■ Task goal ■
Write out the whole listing again, exactly.

■ Collected data ■
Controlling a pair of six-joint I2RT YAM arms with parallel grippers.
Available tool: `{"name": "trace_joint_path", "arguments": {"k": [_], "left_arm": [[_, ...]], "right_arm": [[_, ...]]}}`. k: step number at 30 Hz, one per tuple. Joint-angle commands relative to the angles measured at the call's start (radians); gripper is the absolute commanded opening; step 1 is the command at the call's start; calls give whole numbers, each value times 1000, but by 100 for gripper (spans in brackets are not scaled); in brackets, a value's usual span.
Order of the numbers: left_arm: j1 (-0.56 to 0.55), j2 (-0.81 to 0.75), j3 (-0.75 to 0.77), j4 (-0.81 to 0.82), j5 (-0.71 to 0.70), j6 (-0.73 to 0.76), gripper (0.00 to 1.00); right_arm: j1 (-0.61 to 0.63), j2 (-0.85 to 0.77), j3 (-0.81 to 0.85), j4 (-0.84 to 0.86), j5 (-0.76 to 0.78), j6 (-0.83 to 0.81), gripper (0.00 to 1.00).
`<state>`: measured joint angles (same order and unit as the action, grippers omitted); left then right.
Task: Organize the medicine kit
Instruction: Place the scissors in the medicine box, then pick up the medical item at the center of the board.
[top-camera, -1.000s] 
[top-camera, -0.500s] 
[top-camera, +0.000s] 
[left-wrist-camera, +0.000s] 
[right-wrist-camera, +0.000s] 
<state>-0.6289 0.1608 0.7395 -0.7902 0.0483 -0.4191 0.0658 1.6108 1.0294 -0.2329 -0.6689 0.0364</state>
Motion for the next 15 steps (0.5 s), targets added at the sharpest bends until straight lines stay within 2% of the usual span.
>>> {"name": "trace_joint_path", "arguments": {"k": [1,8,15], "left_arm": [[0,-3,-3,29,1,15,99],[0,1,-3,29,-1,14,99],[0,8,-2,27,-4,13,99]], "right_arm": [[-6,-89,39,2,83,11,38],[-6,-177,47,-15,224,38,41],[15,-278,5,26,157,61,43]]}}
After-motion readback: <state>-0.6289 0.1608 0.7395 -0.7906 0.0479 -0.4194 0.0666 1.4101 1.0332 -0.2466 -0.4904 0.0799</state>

■ Solution ■
Controlling a pair of six-joint I2RT YAM arms with parallel grippers.
Available tool: `{"name": "trace_joint_path", "arguments": {"k": [_], "left_arm": [[_, ...]], "right_arm": [[_, ...]]}}`. k: step number at 30 Hz, one per tuple. Joint-angle commands relative to the angles measured at the call's start (radians); gripper is the absolute commanded opening; step 1 is the command at the call's start; calls give whole numbers, each value times 1000, but by 100 for gripper (spans in brackets are not scaled); in brackets, a value's usual span.
Order of the numbers: left_arm: j1 (-0.56 to 0.55), j2 (-0.81 to 0.75), j3 (-0.75 to 0.77), j4 (-0.81 to 0.82), j5 (-0.71 to 0.70), j6 (-0.73 to 0.76), gripper (0.00 to 1.00); right_arm: j1 (-0.61 to 0.63), j2 (-0.85 to 0.77), j3 (-0.81 to 0.85), j4 (-0.84 to 0.86), j5 (-0.76 to 0.78), j6 (-0.83 to 0.81), gripper (0.00 to 1.00).
`<state>`: measured joint angles (same order and unit as the action, grippers omitted); left then right.
Task: Organize the medicine kit
Instruction: Place the scissors in the medicine box, then pick up the medical item at the center of the board.
[top-camera, -1.000s] 
[top-camera, -0.500s] 
[top-camera, +0.000s] 
[left-wrist-camera, +0.000s] 
[right-wrist-camera, +0.000s] 
<state>-0.6289 0.1608 0.7395 -0.7902 0.0483 -0.4191 0.0658 1.6108 1.0294 -0.2329 -0.6689 0.0364</state>
Motion for the next 15 steps (0.5 s), targets added at the sharpest bends until straight lines stay within 2% of the usual span.
>>> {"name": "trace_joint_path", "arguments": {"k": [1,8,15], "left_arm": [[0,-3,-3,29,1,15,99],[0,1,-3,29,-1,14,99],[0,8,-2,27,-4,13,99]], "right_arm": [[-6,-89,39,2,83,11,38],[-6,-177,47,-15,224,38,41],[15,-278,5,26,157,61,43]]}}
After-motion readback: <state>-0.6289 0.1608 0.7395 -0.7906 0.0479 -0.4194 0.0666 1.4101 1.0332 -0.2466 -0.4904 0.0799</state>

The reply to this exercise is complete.